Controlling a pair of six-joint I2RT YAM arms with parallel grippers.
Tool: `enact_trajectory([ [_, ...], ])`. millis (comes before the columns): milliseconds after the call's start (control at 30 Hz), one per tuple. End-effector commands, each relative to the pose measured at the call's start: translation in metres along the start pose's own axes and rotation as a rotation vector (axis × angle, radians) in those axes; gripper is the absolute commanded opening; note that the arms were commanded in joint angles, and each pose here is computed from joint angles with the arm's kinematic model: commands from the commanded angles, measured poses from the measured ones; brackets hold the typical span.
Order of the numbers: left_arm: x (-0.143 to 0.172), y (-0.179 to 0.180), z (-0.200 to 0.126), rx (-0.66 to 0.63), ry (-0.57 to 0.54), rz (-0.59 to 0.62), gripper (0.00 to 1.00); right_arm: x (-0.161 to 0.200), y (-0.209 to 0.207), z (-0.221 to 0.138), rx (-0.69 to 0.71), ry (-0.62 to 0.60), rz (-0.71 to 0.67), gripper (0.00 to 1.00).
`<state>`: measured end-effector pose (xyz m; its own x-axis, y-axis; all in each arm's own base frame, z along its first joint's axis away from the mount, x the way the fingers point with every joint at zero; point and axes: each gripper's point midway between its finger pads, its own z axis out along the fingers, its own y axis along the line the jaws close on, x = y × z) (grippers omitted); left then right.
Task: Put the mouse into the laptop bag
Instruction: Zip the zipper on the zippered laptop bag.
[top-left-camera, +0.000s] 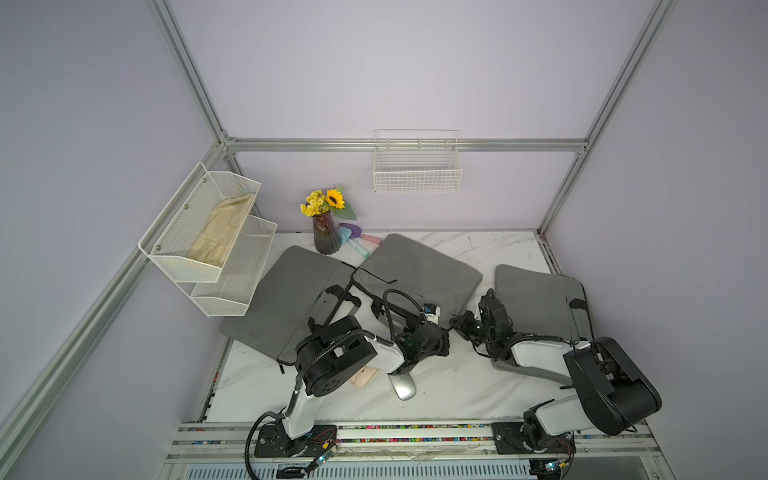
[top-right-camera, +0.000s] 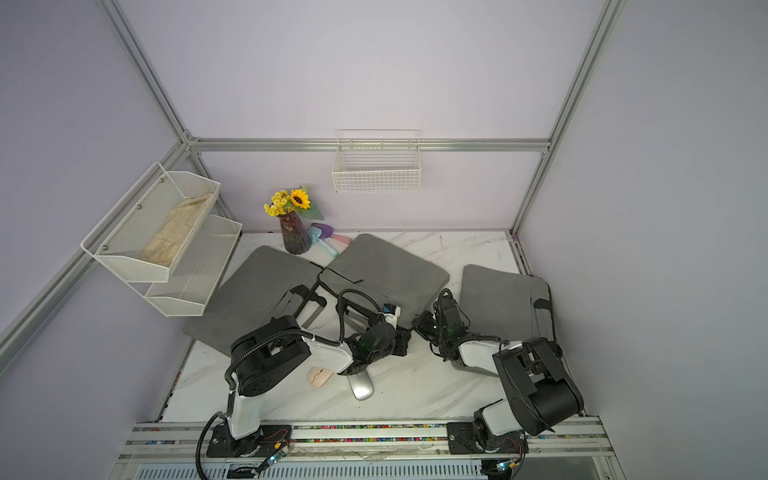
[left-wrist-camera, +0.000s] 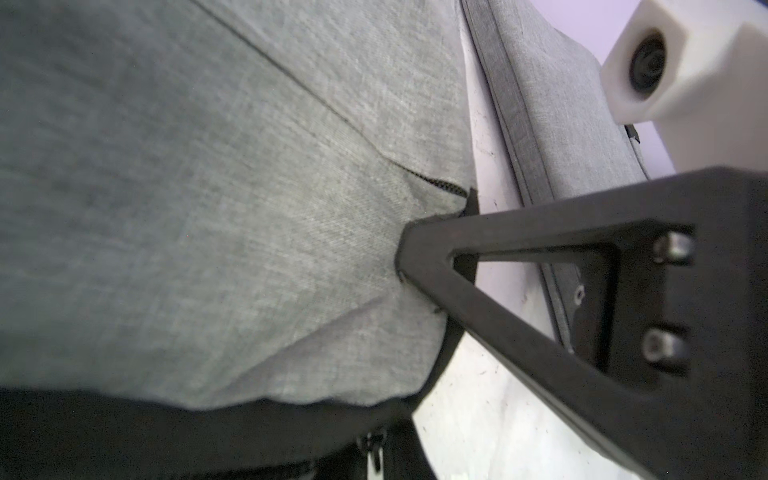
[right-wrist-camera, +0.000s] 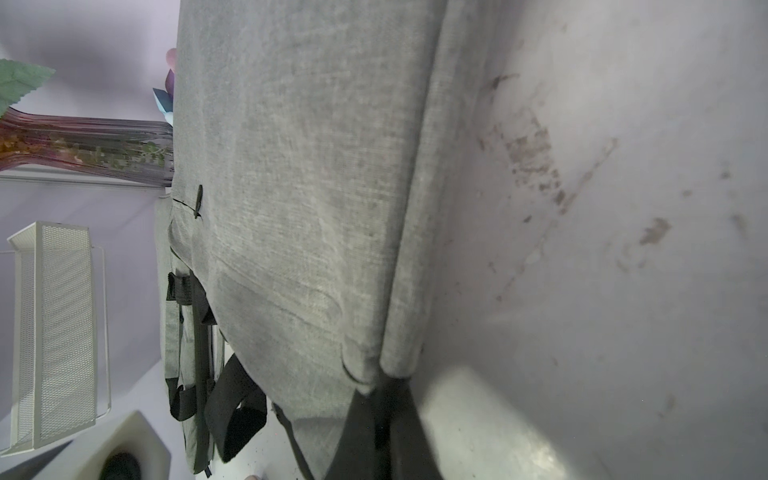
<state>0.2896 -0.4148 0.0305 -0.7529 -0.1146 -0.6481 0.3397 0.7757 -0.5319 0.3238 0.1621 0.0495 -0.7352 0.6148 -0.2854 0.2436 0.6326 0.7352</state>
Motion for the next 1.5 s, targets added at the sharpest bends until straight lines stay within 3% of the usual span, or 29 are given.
enact_trajectory([
  [0, 0.017, 0.02, 0.002, -0.091, 0.059, 0.024, 0.05, -0.016, 0.029, 0.0, -0.08, -0.044, -0.024, 0.0],
  [167, 0.02, 0.028, -0.006, -0.128, 0.083, 0.03, 0.0, -0.023, 0.015, -0.002, -0.003, -0.095, -0.025, 0.0],
  [500, 0.024, 0.061, -0.036, -0.357, 0.178, 0.087, 0.0, -0.035, -0.007, -0.017, 0.087, -0.185, -0.064, 0.0],
  [633, 0.028, 0.045, -0.034, -0.264, 0.216, 0.131, 0.04, -0.034, -0.004, -0.017, 0.073, -0.171, -0.087, 0.0],
  [900, 0.04, 0.022, -0.015, -0.075, 0.212, 0.146, 0.27, -0.025, 0.017, -0.026, -0.051, -0.143, -0.056, 0.0],
  [1067, 0.049, 0.022, -0.004, -0.046, 0.223, 0.131, 0.31, -0.023, 0.018, -0.028, -0.067, -0.139, -0.049, 0.0],
  [1200, 0.049, 0.025, 0.0, -0.049, 0.207, 0.11, 0.42, -0.021, 0.019, -0.025, -0.079, -0.128, -0.043, 0.0],
  [1267, 0.047, 0.027, 0.0, -0.049, 0.199, 0.102, 0.42, -0.021, 0.021, -0.023, -0.087, -0.123, -0.041, 0.0],
  [1467, 0.047, 0.026, -0.001, -0.039, 0.197, 0.095, 0.29, -0.022, 0.021, -0.019, -0.079, -0.119, -0.039, 0.0],
])
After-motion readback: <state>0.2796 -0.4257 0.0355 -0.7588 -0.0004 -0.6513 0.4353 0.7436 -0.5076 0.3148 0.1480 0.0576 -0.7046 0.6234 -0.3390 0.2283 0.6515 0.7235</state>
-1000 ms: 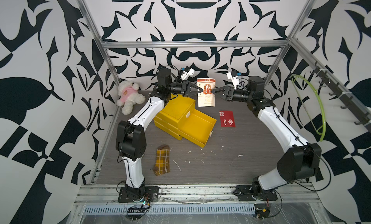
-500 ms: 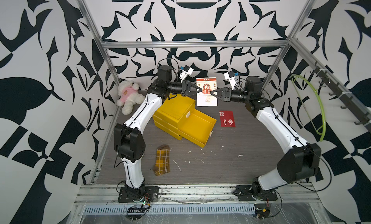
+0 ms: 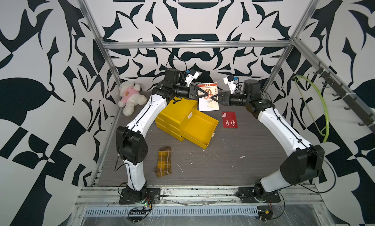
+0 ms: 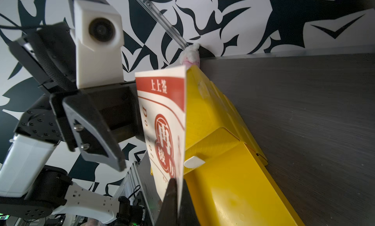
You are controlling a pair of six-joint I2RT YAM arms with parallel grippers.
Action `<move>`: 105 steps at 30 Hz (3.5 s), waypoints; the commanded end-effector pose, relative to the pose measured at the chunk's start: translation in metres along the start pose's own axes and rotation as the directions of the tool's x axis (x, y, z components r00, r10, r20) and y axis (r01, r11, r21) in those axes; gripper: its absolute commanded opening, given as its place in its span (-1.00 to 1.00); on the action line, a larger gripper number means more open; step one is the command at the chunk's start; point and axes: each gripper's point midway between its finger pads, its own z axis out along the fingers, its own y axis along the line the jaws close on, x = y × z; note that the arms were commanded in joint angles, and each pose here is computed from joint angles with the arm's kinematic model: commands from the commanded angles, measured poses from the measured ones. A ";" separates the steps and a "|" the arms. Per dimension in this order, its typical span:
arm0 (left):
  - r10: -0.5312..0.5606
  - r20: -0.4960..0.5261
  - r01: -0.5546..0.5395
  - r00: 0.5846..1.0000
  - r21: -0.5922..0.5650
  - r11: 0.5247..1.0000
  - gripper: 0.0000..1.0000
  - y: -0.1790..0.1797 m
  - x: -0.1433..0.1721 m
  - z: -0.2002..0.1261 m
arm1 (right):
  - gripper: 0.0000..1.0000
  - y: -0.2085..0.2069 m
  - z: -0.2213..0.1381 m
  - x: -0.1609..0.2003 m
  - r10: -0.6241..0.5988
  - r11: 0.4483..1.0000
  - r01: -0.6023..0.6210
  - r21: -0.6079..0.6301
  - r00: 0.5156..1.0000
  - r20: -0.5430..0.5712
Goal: Take the postcards out of the drawer
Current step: Pick up the postcard from the drawer, then place the postcard at the center of the board.
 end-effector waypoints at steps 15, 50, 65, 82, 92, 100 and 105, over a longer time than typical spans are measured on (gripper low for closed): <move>0.184 0.170 -0.089 0.968 -0.455 0.886 0.21 0.031 -0.015 -0.077 | -1.00 -0.152 -0.117 0.001 0.133 0.854 -0.090 0.513 0.990 -0.048; 0.105 0.224 0.015 0.969 -0.478 0.878 0.43 0.062 0.001 -0.092 | -1.00 -0.362 -0.146 0.087 0.569 0.568 -0.231 0.790 0.804 -0.174; 0.093 0.236 0.030 0.967 -0.470 0.882 0.43 0.058 0.003 -0.094 | -0.20 -0.385 -0.158 0.094 0.574 0.483 -0.167 0.859 0.802 -0.167; 0.089 0.282 0.105 0.955 -0.605 0.789 0.69 0.094 -0.007 -0.138 | 0.03 -0.295 -0.149 0.038 0.320 0.438 -0.035 0.898 0.940 -0.119; 0.071 0.331 0.212 0.941 -0.741 0.637 0.99 0.149 -0.012 -0.202 | -0.16 -0.178 -0.107 0.044 0.056 0.523 0.097 0.847 0.987 -0.148; 0.011 0.366 0.273 0.930 -0.712 0.647 0.99 0.179 -0.007 -0.219 | -1.00 -0.115 -0.087 0.085 0.028 0.692 0.065 0.719 0.993 -0.117; -0.051 0.332 0.269 0.942 -0.655 0.707 0.99 0.188 0.003 -0.201 | -1.00 -0.107 -0.065 0.118 0.077 0.758 0.028 0.651 0.988 -0.133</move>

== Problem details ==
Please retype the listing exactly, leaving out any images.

== Response to this exercise ==
Controlling a pair of six-joint I2RT YAM arms with parallel grippers.
Tool: `enact_trajectory([ [_, ...], ])`. millis (comes before the columns): milliseconds after the call's start (control at 30 Hz), one per tuple. End-effector commands, each relative to the pose measured at the call's start: translation in metres along the start pose's own axes and rotation as a rotation vector (axis × angle, radians) in those axes; gripper is the absolute commanded opening; note that the arms were commanded in joint angles, and each pose here is computed from joint angles with the arm's kinematic model: commands from the commanded angles, measured poses from the measured ones; brackets hold the typical span.
Order of the numbers: left_arm: x (-0.143 to 0.172), y (-0.179 to 0.180), z (-0.200 to 0.126), rx (-0.66 to 0.63), ry (-0.57 to 0.54), rz (-0.59 to 0.62), gripper (0.00 to 1.00); right_arm: x (-0.161 to 0.200), y (-0.209 to 0.207), z (-0.221 to 0.138), rx (-0.69 to 0.71), ry (-0.62 to 0.60), rz (-0.71 to 0.67), gripper (0.00 to 1.00).
`<state>`: measured end-effector pose (xyz m; its own x-axis, y-axis; all in each arm's own base frame, z along its first joint's axis away from the mount, x the way the fingers point with every joint at zero; point and axes: each gripper's point midway between its finger pads, its own z axis out along the fingers, its own y axis along the line the jaws close on, x = y × z) (grippers omitted); left then right.
Task: Put the mouse into the laptop bag
Instruction: Zip the zipper on the zippered laptop bag.
[top-left-camera, +0.000s] 
[top-right-camera, +0.000s] 
[left-wrist-camera, +0.000s] 
[right-wrist-camera, +0.000s] 
<state>0.2896 -0.4148 0.0305 -0.7529 -0.1146 -0.6481 0.3397 0.7757 -0.5319 0.3238 0.1621 0.0495 -0.7352 0.6148 -0.2854 0.2436 0.6326 0.7352</state>
Motion for the next 1.5 s, targets added at the sharpest bends until straight lines stay within 3% of the usual span, or 29 are given.
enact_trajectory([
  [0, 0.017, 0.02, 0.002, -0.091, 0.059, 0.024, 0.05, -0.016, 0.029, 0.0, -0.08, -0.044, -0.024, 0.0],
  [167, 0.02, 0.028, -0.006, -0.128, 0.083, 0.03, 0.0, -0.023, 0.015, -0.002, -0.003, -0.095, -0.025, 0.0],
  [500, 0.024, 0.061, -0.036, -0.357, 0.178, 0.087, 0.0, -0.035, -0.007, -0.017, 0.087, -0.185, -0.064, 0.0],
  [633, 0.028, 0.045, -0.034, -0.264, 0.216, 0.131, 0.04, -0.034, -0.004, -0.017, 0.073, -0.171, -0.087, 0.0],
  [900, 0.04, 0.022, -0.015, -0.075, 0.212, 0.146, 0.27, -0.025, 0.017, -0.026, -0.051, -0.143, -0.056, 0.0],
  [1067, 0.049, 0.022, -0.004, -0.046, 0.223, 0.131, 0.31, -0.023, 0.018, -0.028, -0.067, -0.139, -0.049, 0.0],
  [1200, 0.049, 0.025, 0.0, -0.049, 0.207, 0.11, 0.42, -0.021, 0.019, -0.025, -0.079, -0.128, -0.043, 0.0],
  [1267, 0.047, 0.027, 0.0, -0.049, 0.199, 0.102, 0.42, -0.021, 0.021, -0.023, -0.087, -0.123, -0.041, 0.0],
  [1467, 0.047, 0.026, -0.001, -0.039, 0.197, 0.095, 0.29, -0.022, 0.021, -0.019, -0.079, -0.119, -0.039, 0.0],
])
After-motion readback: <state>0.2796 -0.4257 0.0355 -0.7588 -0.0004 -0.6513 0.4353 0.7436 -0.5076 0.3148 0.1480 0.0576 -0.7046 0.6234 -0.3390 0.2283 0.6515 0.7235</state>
-1000 ms: 
-500 ms: 
+0 ms: 
+0 ms: 
You are controlling a pair of six-joint I2RT YAM arms with parallel grippers.
Action `<move>`: 105 steps at 30 Hz (3.5 s), waypoints; the commanded end-effector pose, relative to the pose measured at the chunk's start: translation in metres along the start pose's own axes and rotation as the directions of the tool's x axis (x, y, z components r00, r10, r20) and y axis (r01, r11, r21) in those axes; gripper: its absolute commanded opening, given as its place in its span (-1.00 to 1.00); on the action line, a larger gripper number means more open; step one is the command at the chunk's start; point and axes: each gripper's point midway between its finger pads, its own z axis out along the fingers, its own y axis along the line the jaws close on, x = y × z; note that the arms were commanded in joint angles, and each pose here is computed from joint angles with the arm's kinematic model: commands from the commanded angles, measured poses from the measured ones. A ";" separates the steps and a "|" the arms. Per dimension in this order, its typical span:
arm0 (left):
  - r10: -0.5312..0.5606
  - r20: -0.4960..0.5261
  - r01: -0.5546..0.5395
  - r00: 0.5846..1.0000
  - r21: -0.5922..0.5650
  - r11: 0.5247..1.0000
  - gripper: 0.0000..1.0000
  - y: -0.1790..0.1797 m
  - x: -0.1433..0.1721 m
  - z: -0.2002..0.1261 m
arm1 (right):
  - gripper: 0.0000..1.0000
  - y: -0.2085..0.2069 m
  - z: -0.2213..0.1381 m
  - x: -0.1609..0.2003 m
  - r10: -0.6241..0.5988
  - r11: 0.4483..1.0000
  - r01: -0.6023..0.6210
  - r21: -0.6079..0.6301
  - r00: 0.5156..1.0000
  - r20: -0.5430..0.5712
Goal: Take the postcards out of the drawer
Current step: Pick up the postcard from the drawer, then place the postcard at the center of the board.
 end-effector waypoints at steps 15, 50, 65, 82, 92, 100 and 105, over a longer time than typical spans are measured on (gripper low for closed): <move>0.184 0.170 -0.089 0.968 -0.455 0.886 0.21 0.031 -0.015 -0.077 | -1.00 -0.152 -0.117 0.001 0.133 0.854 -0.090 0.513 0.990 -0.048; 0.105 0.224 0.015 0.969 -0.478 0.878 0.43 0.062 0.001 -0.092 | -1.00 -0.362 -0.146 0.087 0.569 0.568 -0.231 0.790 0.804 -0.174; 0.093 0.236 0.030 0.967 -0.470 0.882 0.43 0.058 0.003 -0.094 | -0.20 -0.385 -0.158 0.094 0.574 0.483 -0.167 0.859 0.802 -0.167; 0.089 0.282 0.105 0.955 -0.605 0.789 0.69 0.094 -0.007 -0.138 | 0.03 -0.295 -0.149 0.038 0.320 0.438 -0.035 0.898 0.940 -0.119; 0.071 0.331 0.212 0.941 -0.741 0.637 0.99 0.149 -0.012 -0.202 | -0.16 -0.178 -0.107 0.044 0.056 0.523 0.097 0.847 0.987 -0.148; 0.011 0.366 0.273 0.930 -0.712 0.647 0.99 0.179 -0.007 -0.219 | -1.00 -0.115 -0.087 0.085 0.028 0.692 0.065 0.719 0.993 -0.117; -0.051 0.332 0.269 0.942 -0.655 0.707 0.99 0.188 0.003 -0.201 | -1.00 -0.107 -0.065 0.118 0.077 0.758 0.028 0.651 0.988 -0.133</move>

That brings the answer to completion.